Certbot offers two basic authentication options: standalone tries to spin up an HTTP web server on port 80 and thereby see if you got control over the domain. DNS-based verification creates a TXT DNS record.

HTTP-based authentication only works for specific subdomains, e.g. marcelgarus.dev or something.marcelgarus.dev. You must use DNS validation to use wildcard certificates like *.marcelgarus.dev, but that's hard with Namecheap.
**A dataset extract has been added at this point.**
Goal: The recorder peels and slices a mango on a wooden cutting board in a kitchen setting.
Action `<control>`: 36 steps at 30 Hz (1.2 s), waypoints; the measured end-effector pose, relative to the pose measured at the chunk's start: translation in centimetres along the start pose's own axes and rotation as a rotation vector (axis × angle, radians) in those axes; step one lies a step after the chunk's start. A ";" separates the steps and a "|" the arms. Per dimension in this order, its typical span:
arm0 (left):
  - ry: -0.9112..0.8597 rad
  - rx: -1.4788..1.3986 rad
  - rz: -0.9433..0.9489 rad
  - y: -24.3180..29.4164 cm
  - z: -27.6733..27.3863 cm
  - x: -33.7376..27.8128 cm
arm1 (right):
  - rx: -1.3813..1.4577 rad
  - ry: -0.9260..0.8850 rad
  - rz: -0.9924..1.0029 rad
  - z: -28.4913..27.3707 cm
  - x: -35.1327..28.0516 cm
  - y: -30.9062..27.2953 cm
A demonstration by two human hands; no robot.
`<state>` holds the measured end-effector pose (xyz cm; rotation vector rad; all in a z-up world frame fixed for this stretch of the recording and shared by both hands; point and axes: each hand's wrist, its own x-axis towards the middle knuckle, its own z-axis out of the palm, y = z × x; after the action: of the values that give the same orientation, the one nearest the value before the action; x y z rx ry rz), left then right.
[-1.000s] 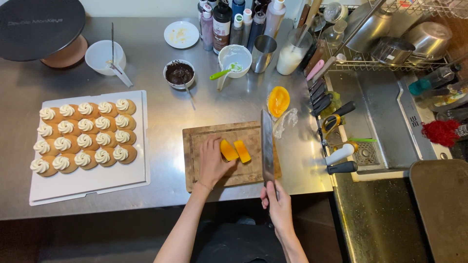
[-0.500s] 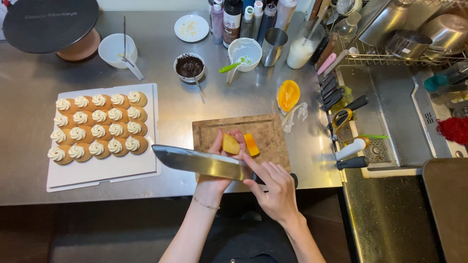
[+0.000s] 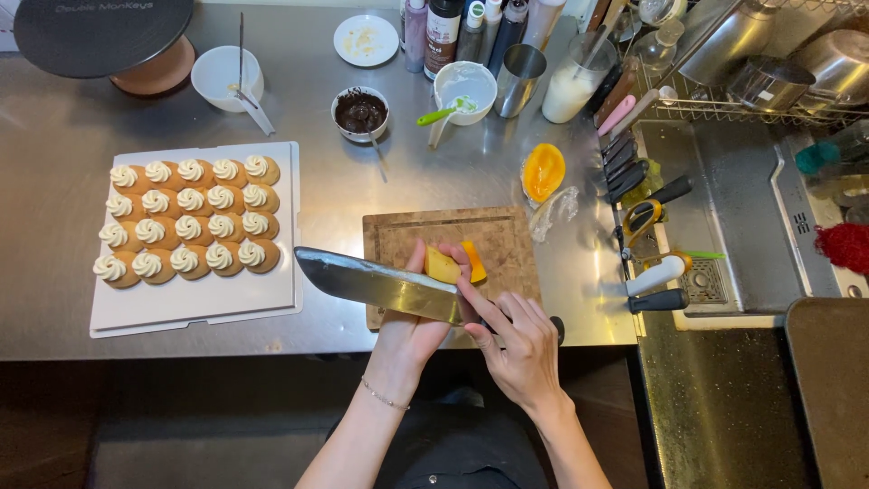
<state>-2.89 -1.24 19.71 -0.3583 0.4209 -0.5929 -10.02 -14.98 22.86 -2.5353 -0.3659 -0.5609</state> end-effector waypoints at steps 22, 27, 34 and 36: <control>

So for my server, I use a certificate for most subdomains that people will encounter.

certbot certonly --manual --preferred-challenges dns -d "marcelgarus.dev,*.marcelgarus.dev,marcelgarus.de,*.marcelgarus.de,mgar.us,*.mgar.us,marcel.jetzt,*.marcel.jetzt"

sh -c 'printf "#!/bin/sh\nsystemctl server restart\n" > /etc/letsencrypt/renewal-hooks/post/server.sh'
chmod 755 /etc/letsencrypt/renewal-hooks/post/server.sh

sh -c 'printf "#!/bin/sh\nsystemctl server stop\n" > /etc/letsencrypt/renewal-hooks/pre/server.sh'
sh -c 'printf "#!/bin/sh\nsystemctl server start\n" > /etc/letsencrypt/renewal-hooks/post/server.sh'
chmod 755 /etc/letsencrypt/renewal-hooks/pre/server.sh
chmod 755 /etc/letsencrypt/renewal-hooks/post/server.sh

certbot certonly -d "marcelgarus.dev,www.marcelgarus.dev,marcelgarus.de,www.marcelgarus.de,mgar.us,www.mgar.us,marcel.jetzt,www.marcel.jetzt,schreib.marcel.jetzt,schreibe.marcel.jetzt,folg.marcel.jetzt,folge.marcel.jetzt,bezahl.marcel.jetzt,bezahle.marcel.jetzt,zahl.marcel.jetzt,zahle.marcel.jetzt"

The command will also output the paths of the certificates, for example:

Certificate is saved at: /etc/letsencrypt/live/marcelgarus.dev/fullchain.pem
Key is saved at:         /etc/letsencrypt/live/marcelgarus.dev/privkey.pem

Ensure there's an [https] section in the Config.toml file that links to these files (like in the example file above).

To renew certificates, just do cerbot renew.